Paramilitary forces that once controlled the area have been reappearing under new names and are battling with the FARC for territorial control. Villagers mistaken for informants often get caught in a vicious crossfire. The conflict has left many dead; some 10,000 people in the municipality were displaced last year. The town even uses its elementary school classrooms to hold therapy sessions so displaced peasants can cope with their traumas. As recently as several months ago, villagers often listened in bed at night to the sound of paramilitaries murdering people on a nearby bridge, then dumping the bodies into the river. Large graffiti sprayed on a rock ledge at the entrance to what locals call "the killing bridge" read the "New Generation of Self-defense Forces" -- in other words, the latest batch of paramilitaries. All of this is proof that the government's much-touted plan to demobilize the militias -- the state has jailed top paramilitary leaders and says it has demobilized tens of thousands of their fighters -- has not gone totally according to plan.
The violence has receded and the town has become something of a safe haven since the police arrived recently to push out the armed groups. The increased police presence, no doubt encouraged by military aid from the United States, is a godsend for the stability of villages like Egido and a sign that military support is vital to peace in the countryside. But paramilitaries are still threatening villagers, who make it clear to anyone who will listen that soft aid is key to strengthening the town's institutions in case the police, whose resources are thinly stretched, leave town. A well-funded school, for example, is crucial to help students stay in classes rather than working in the coca fields or taking up arms.

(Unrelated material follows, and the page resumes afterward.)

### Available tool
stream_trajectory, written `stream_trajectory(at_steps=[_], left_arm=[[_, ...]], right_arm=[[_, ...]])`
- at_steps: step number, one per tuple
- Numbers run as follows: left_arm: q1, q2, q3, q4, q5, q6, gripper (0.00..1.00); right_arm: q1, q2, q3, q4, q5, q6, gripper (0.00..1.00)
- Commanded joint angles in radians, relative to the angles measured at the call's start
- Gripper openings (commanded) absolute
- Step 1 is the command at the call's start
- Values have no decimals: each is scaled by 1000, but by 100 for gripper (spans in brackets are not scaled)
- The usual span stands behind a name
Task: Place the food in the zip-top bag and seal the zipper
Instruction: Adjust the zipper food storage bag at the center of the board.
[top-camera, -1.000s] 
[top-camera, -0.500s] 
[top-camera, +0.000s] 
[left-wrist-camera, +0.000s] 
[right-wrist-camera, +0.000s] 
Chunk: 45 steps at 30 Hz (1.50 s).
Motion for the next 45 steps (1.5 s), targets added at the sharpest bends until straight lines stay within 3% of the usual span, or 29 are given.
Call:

That's a tall order given that most villagers here, including adolescents, pursue coca farming like a career. Up the road from Egido, Edgar Rosario stood on a steep hillside covered with bright green coca plants and nursed hands that were bleeding and calloused from picking leaves. Rosario, 30, has harvested since the age of 15 and came to the area several years ago to flee aerial fumigation in his home state of Putumayo. Now that planes have attacked his livelihood here, he and many other workers may move to farther north in search of untargeted coca fields. Rosario shrugged off as unrealistic any suggestion that he grow legal crops instead. "I would stop if help arrived," he said, referring to government incentives to switch crops. "We would like to plant fruit, but there has to be a company that will buy it."
President Bush hinted at that type of soft aid in Bogotá in March. He suggested helping Uribe "exercise control over all your territory, to strengthen the rule of law, and to expand economic opportunity for the citizens." Then he added, "we want to help." So far, though, his administration has not matched those words with actions. Bush's tour set out to convince Latin Americans that the United States is committed to "social justice" and alleviating their poverty, even though his administration had all but ignored his southern neighbors until the trip. Maybe it took the rise of Chavez, a raucous adversary who is allying himself with U.S. enemies like Iran, for Bush to realize he had disregarded the region and to offer a change in policy. Let's hope that this time around in Colombia, the United States can be quicker to learn from its shortcomings.